(Data entries)

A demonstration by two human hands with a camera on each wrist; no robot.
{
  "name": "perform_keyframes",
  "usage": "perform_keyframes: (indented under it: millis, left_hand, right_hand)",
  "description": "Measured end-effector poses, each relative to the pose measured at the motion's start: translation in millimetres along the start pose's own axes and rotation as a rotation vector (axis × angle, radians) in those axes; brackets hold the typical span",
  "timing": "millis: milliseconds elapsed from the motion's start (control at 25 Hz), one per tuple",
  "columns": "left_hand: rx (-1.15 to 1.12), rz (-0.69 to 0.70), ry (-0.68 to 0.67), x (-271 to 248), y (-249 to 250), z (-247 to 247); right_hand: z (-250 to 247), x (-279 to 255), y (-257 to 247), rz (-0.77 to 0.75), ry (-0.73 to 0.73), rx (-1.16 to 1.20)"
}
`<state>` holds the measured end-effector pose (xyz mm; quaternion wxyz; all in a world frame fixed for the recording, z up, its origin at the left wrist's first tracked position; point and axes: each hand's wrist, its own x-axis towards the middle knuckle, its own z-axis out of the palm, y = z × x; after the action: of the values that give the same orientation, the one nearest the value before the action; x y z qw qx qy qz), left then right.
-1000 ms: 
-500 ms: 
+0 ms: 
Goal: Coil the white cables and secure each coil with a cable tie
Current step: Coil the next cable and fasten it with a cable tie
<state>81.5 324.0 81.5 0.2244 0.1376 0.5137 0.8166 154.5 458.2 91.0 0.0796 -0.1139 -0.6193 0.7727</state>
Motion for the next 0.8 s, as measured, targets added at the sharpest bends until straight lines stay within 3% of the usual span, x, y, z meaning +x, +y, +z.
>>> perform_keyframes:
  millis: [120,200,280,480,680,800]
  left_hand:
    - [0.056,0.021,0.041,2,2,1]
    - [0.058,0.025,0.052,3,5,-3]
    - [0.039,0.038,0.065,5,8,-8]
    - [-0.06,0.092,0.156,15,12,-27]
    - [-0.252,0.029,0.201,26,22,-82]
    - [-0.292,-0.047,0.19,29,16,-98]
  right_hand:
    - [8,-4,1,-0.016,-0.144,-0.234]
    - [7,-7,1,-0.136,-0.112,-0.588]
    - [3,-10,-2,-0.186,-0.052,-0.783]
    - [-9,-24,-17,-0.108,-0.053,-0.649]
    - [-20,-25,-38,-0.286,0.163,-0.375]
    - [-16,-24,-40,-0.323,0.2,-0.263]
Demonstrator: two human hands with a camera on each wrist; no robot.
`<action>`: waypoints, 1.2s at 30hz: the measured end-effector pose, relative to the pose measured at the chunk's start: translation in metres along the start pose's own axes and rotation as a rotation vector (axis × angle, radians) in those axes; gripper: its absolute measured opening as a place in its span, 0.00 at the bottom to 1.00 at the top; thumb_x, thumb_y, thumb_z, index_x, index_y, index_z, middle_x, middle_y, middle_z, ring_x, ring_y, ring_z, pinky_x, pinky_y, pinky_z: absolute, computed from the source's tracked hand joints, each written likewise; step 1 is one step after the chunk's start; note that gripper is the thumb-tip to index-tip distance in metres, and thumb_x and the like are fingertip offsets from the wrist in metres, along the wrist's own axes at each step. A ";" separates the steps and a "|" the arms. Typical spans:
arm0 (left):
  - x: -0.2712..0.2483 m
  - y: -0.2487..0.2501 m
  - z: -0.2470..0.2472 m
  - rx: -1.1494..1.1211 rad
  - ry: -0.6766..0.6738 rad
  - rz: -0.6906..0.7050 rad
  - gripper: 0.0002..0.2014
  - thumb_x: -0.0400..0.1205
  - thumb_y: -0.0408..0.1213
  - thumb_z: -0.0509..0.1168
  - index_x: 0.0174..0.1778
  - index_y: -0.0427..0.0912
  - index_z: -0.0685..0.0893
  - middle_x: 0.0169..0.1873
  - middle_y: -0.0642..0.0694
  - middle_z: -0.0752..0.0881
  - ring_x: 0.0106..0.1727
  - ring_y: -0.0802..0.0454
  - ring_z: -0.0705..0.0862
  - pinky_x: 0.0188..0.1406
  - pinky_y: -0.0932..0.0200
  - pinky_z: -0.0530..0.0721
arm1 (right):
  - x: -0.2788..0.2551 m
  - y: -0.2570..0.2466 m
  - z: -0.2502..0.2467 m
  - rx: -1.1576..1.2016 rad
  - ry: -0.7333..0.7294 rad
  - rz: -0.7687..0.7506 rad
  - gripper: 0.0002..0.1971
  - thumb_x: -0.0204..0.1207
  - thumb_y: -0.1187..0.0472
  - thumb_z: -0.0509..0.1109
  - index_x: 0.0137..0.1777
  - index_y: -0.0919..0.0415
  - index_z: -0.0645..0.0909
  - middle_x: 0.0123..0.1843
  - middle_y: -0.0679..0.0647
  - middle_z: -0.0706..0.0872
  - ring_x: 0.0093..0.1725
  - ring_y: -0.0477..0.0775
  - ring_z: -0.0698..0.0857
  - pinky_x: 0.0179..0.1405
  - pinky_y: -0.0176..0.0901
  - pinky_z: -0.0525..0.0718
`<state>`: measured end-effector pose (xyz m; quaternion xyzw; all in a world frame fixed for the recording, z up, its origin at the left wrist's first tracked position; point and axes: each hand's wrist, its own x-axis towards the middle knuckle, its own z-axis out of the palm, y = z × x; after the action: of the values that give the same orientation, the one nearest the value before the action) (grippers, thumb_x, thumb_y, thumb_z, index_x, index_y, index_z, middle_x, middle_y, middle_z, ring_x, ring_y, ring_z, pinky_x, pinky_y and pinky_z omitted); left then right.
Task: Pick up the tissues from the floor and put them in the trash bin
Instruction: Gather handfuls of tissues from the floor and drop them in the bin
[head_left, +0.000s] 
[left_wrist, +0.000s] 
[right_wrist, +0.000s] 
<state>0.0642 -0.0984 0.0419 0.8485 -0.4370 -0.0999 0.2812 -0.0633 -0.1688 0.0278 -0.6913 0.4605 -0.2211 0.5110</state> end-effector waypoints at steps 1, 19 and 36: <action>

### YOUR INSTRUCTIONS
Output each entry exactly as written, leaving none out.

### TASK RESULT
A demonstration by two human hands with a camera on each wrist; no robot.
{
  "name": "perform_keyframes",
  "usage": "perform_keyframes: (indented under it: millis, left_hand, right_hand)",
  "description": "Measured end-effector poses, each relative to the pose measured at the motion's start: translation in millimetres along the start pose's own axes and rotation as a rotation vector (axis × angle, radians) in those axes; brackets hold the typical span",
  "timing": "millis: milliseconds elapsed from the motion's start (control at 25 Hz), one per tuple",
  "columns": "left_hand: rx (-1.15 to 1.12), rz (-0.69 to 0.70), ry (-0.68 to 0.67), x (-271 to 248), y (-249 to 250), z (-247 to 247); right_hand: z (-250 to 247), x (-279 to 255), y (-257 to 247), rz (-0.77 to 0.75), ry (-0.73 to 0.73), rx (-1.16 to 1.20)"
}
`<state>` holds the measured end-effector pose (xyz mm; quaternion wxyz; all in a world frame fixed for the recording, z up, its origin at the left wrist's first tracked position; point and axes: each hand's wrist, its own x-axis towards the middle knuckle, its own z-axis out of the palm, y = z × x; after the action: of the values that give the same orientation, the one nearest the value before the action; x y z qw qx qy qz), left then right.
-1000 ms: 
-500 ms: 
+0 ms: 
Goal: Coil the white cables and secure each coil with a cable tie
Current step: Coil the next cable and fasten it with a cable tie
<state>81.5 324.0 81.5 0.2244 0.1376 0.5137 0.8166 154.5 458.2 91.0 0.0796 -0.1139 -0.6193 0.7727</state>
Motion for the next 0.8 s, as measured, targets added at the sharpest bends until straight lines stay within 3% of the usual span, x, y, z meaning +x, +y, +z.
>>> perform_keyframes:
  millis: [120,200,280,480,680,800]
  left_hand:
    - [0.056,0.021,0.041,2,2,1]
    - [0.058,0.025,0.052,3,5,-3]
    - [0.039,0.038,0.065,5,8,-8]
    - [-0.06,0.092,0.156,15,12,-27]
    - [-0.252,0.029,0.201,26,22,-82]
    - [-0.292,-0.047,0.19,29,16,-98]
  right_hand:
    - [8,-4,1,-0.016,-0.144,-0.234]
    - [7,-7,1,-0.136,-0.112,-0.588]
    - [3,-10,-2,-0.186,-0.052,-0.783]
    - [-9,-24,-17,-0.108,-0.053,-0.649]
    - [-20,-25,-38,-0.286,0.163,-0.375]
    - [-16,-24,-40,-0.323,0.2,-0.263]
Demonstrator: two human hands with a camera on each wrist; no robot.
`<action>`: waypoints, 1.2s at 30hz: the measured end-effector pose, relative to the pose measured at the chunk's start: translation in metres along the start pose's own axes and rotation as a rotation vector (axis × angle, radians) in those axes; gripper: its absolute measured opening as a place in its span, 0.00 at the bottom to 1.00 at the top; thumb_x, thumb_y, thumb_z, index_x, index_y, index_z, middle_x, middle_y, middle_z, ring_x, ring_y, ring_z, pinky_x, pinky_y, pinky_z: absolute, computed from the source's tracked hand joints, each written likewise; step 1 is one step after the chunk's start; note that gripper is the thumb-tip to index-tip distance in metres, and thumb_x and the like are fingertip offsets from the wrist in metres, along the wrist's own axes at each step. A ";" separates the steps and a "|" the arms. Typical spans:
arm0 (left):
  - x: -0.2712..0.2483 m
  - y: -0.2487..0.2501 m
  - z: -0.2470..0.2472 m
  - rx: -1.1494..1.1211 rad
  - ry: -0.6766..0.6738 rad
  - rz: -0.6906..0.7050 rad
  - gripper: 0.0002..0.2014
  - thumb_x: -0.0400..0.1205
  - thumb_y: -0.0408..0.1213
  - thumb_z: -0.0509..0.1168
  - index_x: 0.0174..0.1778
  - index_y: -0.0427..0.0912
  - index_z: -0.0685..0.0893
  - middle_x: 0.0169..0.1873
  - middle_y: -0.0642..0.0694
  - middle_z: -0.0752..0.0881
  - ring_x: 0.0106..0.1727
  - ring_y: -0.0802..0.0454
  - ring_z: -0.0705..0.0862
  - pinky_x: 0.0188..0.1406
  - pinky_y: -0.0932..0.0200
  - pinky_z: -0.0530..0.0721
arm1 (right):
  - x: -0.2788..0.2551 m
  - y: -0.2570..0.2466 m
  - z: -0.2502..0.2467 m
  - rx: -1.1576..1.2016 rad
  - ry: -0.7333..0.7294 rad
  - rz: -0.7687..0.7506 rad
  - gripper: 0.0002..0.1971
  - thumb_x: -0.0204..0.1207
  - thumb_y: -0.1187..0.0472
  - thumb_z: -0.0509..0.1109
  - index_x: 0.0137..0.1777
  - index_y: -0.0919..0.0415
  - index_z: -0.0645..0.0909
  - middle_x: 0.0123..0.1843
  - middle_y: -0.0679..0.0647
  - middle_z: -0.0706..0.0872
  - ring_x: 0.0093..0.1725
  - ring_y: -0.0477..0.0775
  - ring_z: -0.0698..0.0857
  - pinky_x: 0.0179..0.1405
  - pinky_y: -0.0176..0.0901
  - pinky_z: -0.0525..0.0718
`<state>`: measured end-effector pose (xyz m; quaternion xyzw; all in a world frame fixed for the recording, z up, its origin at the left wrist's first tracked position; point and axes: each hand's wrist, its own x-axis towards the middle knuckle, its own z-axis out of the palm, y = z × x; after the action: of the values that give the same orientation, the one nearest the value before the action) (grippers, thumb_x, thumb_y, thumb_z, index_x, index_y, index_z, middle_x, middle_y, middle_z, ring_x, ring_y, ring_z, pinky_x, pinky_y and pinky_z omitted); left then right.
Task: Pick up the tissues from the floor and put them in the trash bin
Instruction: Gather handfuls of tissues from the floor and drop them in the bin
[head_left, +0.000s] 
[left_wrist, +0.000s] 
[right_wrist, +0.000s] 
<state>0.0642 -0.0984 0.0419 0.8485 -0.4370 -0.0999 0.2812 -0.0633 -0.1688 0.0278 -0.6913 0.4605 -0.2211 0.5110</state> end-effector waypoints at steps 1, 19 and 36: <action>

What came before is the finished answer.